Ex-Boeing manager pleads guilty in UBS tax case

Filed under: economics |

A retired sales manager for airplane maker Boeing Co on Monday pleaded guilty to hiding nearly $2 million in Swiss UBS AG accounts, as the United States pursues Americans illegally stashing funds abroad to avoid taxes.

Roberto Cittadini was accused of filing a false tax return omitting that he had an interest in or control over accounts at UBS, as well as failing to report income from the accounts, according to the U.S. Justice Department.

Cittadini faces up to three years in jail, a fine of up to $250,000 and a civil penalty equal to 50 percent of the highest account balance between 2001 and 2007, the department said. He will be sentenced in January.

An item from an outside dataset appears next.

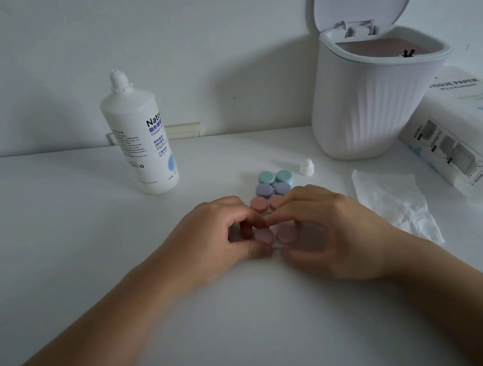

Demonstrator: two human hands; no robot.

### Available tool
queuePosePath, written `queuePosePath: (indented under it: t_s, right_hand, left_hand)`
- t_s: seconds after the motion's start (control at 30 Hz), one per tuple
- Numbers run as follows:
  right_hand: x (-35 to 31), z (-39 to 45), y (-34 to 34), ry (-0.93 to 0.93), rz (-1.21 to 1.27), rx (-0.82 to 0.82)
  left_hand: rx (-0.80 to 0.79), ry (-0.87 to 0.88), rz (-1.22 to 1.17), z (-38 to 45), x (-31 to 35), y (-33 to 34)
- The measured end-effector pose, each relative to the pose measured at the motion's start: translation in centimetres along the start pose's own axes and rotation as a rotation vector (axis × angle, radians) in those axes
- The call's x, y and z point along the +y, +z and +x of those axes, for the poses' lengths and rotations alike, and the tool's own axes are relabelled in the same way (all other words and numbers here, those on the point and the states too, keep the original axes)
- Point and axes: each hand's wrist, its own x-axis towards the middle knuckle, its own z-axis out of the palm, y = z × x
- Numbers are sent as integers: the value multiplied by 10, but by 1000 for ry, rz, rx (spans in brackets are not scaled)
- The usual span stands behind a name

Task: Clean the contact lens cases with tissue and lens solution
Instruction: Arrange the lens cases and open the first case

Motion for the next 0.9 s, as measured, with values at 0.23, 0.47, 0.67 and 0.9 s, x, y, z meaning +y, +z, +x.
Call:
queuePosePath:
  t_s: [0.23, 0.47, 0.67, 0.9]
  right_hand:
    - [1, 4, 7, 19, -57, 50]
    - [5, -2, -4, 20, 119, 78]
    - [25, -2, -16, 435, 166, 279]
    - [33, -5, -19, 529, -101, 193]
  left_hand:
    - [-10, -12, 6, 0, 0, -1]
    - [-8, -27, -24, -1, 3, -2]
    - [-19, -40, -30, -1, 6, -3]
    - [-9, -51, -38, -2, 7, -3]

His plea is the seventh so far involving the government’s case against UBS, stemming from a February settlement in which the giant Swiss bank paid the U.S. government $780 million.

“The IRS (Internal Revenue Service) is continuing to do what it has said it would do and it would be foolhardy for people to think that they will go undiscovered or will not be pursued for prosecution once the IRS is on to them,” said Barbara Kaplan, an attorney at Greenberg Traurig in New York who counsels such clients.

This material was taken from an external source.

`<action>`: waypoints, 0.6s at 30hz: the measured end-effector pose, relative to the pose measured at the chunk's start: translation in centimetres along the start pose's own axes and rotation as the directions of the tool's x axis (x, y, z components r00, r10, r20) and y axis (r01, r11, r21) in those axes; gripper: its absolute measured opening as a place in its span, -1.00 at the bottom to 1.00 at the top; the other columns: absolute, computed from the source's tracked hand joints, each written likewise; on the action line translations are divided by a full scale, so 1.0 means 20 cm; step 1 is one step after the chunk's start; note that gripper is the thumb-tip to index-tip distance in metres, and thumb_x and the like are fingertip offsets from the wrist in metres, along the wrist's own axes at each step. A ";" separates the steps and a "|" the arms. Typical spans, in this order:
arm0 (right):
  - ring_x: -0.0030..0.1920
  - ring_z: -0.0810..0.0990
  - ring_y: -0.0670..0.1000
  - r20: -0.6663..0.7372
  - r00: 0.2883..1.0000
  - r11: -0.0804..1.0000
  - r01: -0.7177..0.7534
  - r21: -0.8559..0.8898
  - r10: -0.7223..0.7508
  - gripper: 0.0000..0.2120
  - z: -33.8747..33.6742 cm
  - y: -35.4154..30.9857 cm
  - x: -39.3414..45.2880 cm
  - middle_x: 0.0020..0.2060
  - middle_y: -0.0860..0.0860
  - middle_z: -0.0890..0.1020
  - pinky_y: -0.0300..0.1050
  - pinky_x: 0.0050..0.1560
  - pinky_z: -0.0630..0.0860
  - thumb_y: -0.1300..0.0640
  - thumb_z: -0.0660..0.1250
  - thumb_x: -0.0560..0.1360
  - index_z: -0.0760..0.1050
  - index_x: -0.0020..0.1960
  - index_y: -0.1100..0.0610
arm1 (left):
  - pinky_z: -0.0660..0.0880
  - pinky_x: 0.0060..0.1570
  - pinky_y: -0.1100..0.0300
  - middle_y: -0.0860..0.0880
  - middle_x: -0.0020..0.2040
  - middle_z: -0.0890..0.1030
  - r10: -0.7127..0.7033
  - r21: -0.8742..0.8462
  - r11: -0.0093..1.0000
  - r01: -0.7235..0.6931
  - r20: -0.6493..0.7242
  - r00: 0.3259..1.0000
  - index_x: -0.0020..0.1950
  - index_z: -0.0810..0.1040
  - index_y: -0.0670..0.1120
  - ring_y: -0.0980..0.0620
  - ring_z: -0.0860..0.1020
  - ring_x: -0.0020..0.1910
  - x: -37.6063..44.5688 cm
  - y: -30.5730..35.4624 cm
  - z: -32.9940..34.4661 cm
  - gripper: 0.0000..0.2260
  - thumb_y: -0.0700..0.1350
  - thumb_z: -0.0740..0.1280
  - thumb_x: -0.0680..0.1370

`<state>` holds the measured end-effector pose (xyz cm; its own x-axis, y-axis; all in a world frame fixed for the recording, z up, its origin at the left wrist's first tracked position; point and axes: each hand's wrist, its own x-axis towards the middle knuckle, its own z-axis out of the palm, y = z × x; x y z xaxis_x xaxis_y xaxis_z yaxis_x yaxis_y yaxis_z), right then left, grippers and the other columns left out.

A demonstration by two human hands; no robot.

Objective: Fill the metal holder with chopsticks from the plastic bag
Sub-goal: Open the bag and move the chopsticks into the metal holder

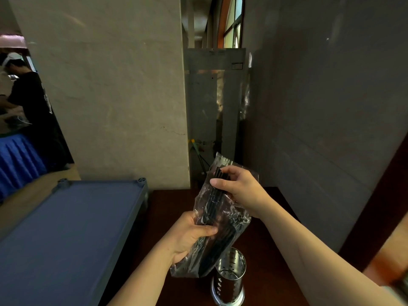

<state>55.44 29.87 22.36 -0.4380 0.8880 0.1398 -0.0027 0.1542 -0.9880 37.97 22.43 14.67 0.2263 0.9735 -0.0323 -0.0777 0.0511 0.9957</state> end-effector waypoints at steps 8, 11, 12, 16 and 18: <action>-0.10 0.65 0.27 0.090 0.995 0.999 0.045 -0.021 -0.043 -0.71 0.05 -0.03 -0.01 -0.12 0.32 0.70 0.35 0.08 0.55 0.09 0.48 0.51 0.62 -0.06 0.36 | 0.56 -0.02 0.30 -0.05 -0.05 0.75 -0.001 0.010 1.000 0.001 0.014 1.000 0.00 0.71 -0.07 0.06 0.70 -0.02 -0.01 0.01 0.01 -0.82 -0.33 0.46 0.49; -0.09 0.70 0.28 0.036 0.994 0.994 0.102 -0.041 -0.100 -0.77 0.06 -0.06 -0.03 -0.14 0.29 0.71 0.38 0.15 0.56 0.16 0.43 0.55 0.63 -0.12 0.35 | 0.57 0.06 0.21 -0.14 0.05 0.74 0.010 0.037 0.999 -0.010 0.011 1.000 0.08 0.68 -0.18 -0.05 0.69 0.09 0.00 0.00 0.00 -0.81 -0.33 0.47 0.48; -0.08 0.70 0.32 -0.001 0.993 0.992 0.121 -0.044 -0.121 -0.79 0.06 -0.06 -0.03 -0.16 0.30 0.71 0.38 0.13 0.57 0.18 0.43 0.55 0.63 -0.12 0.35 | 0.57 0.10 0.16 -0.18 0.08 0.72 0.008 0.044 0.999 -0.008 0.008 1.000 0.11 0.66 -0.22 -0.09 0.68 0.13 0.00 0.00 -0.01 -0.79 -0.34 0.48 0.48; -0.15 0.71 0.23 -0.092 0.973 0.976 0.207 -0.061 -0.212 -0.82 0.05 -0.11 -0.02 -0.22 0.24 0.72 0.26 0.05 0.65 0.22 0.42 0.54 0.62 -0.15 0.35 | 0.56 0.18 0.07 -0.25 0.11 0.70 0.001 0.066 0.998 0.001 -0.029 1.000 0.10 0.66 -0.23 -0.15 0.67 0.16 0.02 -0.01 -0.04 -0.77 -0.36 0.49 0.46; -0.15 0.71 0.23 -0.105 0.958 0.962 0.257 -0.090 -0.265 -0.80 0.05 -0.13 -0.01 -0.24 0.24 0.71 0.18 0.02 0.65 0.20 0.42 0.54 0.63 -0.18 0.32 | 0.58 0.11 0.14 -0.18 0.06 0.73 -0.002 0.072 0.997 0.006 -0.052 0.999 0.03 0.71 -0.14 -0.10 0.68 0.11 0.03 -0.02 -0.05 -0.79 -0.37 0.49 0.45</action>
<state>54.69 28.83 24.89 -0.3250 0.8556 0.4029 -0.0340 0.4152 -0.9091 37.23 23.13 14.16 0.1760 0.9836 -0.0390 -0.0063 0.0408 0.9991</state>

According to court documents, Cittadini in 2000 set up a Hong Kong corporation at the suggestion of a Swiss banker, Hansruedi Schumaker, a man U.S. prosecutors in August charged with helping Americans hide their assets from U.S. tax authorities.

The plea deal said Cittadini was counseled by Matthias Rickenbach, a Swiss attorney also indicted for conspiring to defraud the government in August.

It said a Swiss attorney referred to as “A.M.R.” and a UBS banker it called “P.B.” were also involved in the scheme. A Justice Department spokesman declined to discuss those two individuals.

UBS, as part of the February deal with the government, admitted it actively took part in a scheme to defraud the United States by actively helping U.S. citizens conceal their accounts.

UBS also handed over the names of about 250 accounts of American clients. About 150 of those have been farmed out to prosecutors across the country to potentially bring to trial. In a separate settlement, UBS in August agreed to turn over details of another 4,450 accounts of Americans.

“Individuals all over the country who are hiding income and assets in offshore accounts would be well-advised to promptly come in and come clean before the government learns about their accounts through other channels,” John DiCicco, the acting assistant attorney general of the Justice Department’s Tax Division, said in a statement.

A tax amnesty program offered by the U.S. Internal Revenue Service runs through October 15 for Americans to confess to secret accounts hidden overseas.

The case is United States of America v Roberto Cittadini, No. CR 09-0344.